All that being said, this situation is still incredibly rare. As rare as possible, in fact—Spieth is the only player to become no. 1 after a cut since the OWGR began. And after the off week, Rory jumped back ahead of Spieth by the closest margin ever—another rarity.
That, to me, is a sign of the OWGR's health, not its weakness; it's the odd exception that proves the rule. The exciting Spieth v. Rory race has produced the perfect storm of narrow margins, and they'll probably flip a few more times before a clear winner emerges. We should be giving the rankings a standing ovation, because they're perfectly reflecting the national debate—who's the superior golfer? There's no consensus, and that uncertainty is mirrored by the OWGR. Looked at from a certain angle, isn't it pretty incredible that the system seems to understand that we're witnessing a historical rivalry?

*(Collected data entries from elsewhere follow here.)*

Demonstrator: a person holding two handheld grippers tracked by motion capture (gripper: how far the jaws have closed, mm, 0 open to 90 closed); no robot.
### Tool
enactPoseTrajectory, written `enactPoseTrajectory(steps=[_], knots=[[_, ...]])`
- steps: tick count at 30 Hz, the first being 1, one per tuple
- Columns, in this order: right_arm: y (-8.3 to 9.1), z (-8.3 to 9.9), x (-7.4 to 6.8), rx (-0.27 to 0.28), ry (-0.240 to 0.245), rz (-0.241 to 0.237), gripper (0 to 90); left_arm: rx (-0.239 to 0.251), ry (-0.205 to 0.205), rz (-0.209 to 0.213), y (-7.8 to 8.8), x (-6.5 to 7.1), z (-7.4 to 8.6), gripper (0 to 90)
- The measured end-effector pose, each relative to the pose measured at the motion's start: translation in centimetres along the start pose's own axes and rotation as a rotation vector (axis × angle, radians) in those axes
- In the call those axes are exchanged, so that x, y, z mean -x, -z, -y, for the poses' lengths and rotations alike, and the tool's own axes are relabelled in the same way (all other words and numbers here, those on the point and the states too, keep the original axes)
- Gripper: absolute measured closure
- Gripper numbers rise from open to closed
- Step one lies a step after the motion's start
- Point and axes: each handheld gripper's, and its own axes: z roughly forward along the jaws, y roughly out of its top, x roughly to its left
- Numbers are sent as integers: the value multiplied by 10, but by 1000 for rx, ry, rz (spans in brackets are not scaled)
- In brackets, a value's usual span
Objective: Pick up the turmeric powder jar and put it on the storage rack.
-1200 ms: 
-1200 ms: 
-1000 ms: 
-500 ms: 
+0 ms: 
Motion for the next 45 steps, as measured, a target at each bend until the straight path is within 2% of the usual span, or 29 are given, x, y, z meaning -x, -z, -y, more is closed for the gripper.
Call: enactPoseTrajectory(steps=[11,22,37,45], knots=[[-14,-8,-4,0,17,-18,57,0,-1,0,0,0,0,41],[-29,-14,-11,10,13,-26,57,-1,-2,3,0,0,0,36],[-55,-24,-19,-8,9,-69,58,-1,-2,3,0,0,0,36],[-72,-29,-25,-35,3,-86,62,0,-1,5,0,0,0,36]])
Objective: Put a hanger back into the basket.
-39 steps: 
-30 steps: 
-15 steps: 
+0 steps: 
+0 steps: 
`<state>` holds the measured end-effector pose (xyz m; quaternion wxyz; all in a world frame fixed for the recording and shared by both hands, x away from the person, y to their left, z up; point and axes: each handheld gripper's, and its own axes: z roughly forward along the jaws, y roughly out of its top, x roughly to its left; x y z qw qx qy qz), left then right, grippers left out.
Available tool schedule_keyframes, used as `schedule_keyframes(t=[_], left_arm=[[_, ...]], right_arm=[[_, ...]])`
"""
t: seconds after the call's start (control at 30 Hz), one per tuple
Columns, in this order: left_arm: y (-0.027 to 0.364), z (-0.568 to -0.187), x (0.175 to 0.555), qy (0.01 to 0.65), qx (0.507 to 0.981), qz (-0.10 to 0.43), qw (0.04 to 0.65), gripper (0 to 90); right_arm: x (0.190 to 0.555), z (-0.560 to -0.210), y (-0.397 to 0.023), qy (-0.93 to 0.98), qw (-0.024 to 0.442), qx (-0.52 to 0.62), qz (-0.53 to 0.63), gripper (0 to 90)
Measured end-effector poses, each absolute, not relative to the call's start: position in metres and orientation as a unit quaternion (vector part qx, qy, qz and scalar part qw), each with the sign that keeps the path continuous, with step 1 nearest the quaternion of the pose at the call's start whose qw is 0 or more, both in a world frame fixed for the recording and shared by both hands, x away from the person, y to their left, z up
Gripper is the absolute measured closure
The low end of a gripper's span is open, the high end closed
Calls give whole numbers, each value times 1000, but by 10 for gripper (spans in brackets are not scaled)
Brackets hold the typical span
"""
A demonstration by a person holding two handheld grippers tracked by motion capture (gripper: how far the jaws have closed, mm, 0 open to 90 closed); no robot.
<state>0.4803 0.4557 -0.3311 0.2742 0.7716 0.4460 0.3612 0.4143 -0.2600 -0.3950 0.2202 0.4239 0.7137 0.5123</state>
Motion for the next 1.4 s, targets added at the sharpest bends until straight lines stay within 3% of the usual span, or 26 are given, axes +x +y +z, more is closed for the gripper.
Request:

Speaking of history, the OWGR was first published before the Masters in 1986, but Mark McCormack—sports agent, Yale Law grad, U.S. Army vet, and a generally brilliant guy who also helped invent tennis' world rankings—had been publishing rankings based on his own complex system, the OWGR's precursor, since 1968. And unlike many governing bodies in golf, the OWGR are not deaf to criticism or immune to self-improvement. Since the beginning, the rankings have undergone various adjustments and tweaks, evolving until it became the elegant, misunderstood system we know today. The flaws have been addressed, and addressed again, and again, to the point of near perfection.
I've just spent a lot of words defending the OWGR, but in reality, I only need these: The proof is in the pudding. The funny thing about all the complaints is that we constantly attack the system, but we never seem to attack the actual rankings—they're too good. This is the rare case when the people in charge know exactly what they're doing, and instead of blindly throwing rocks at something we don't understand, maybe we should step back and appreciate the product. Plainly put, the damn thing works.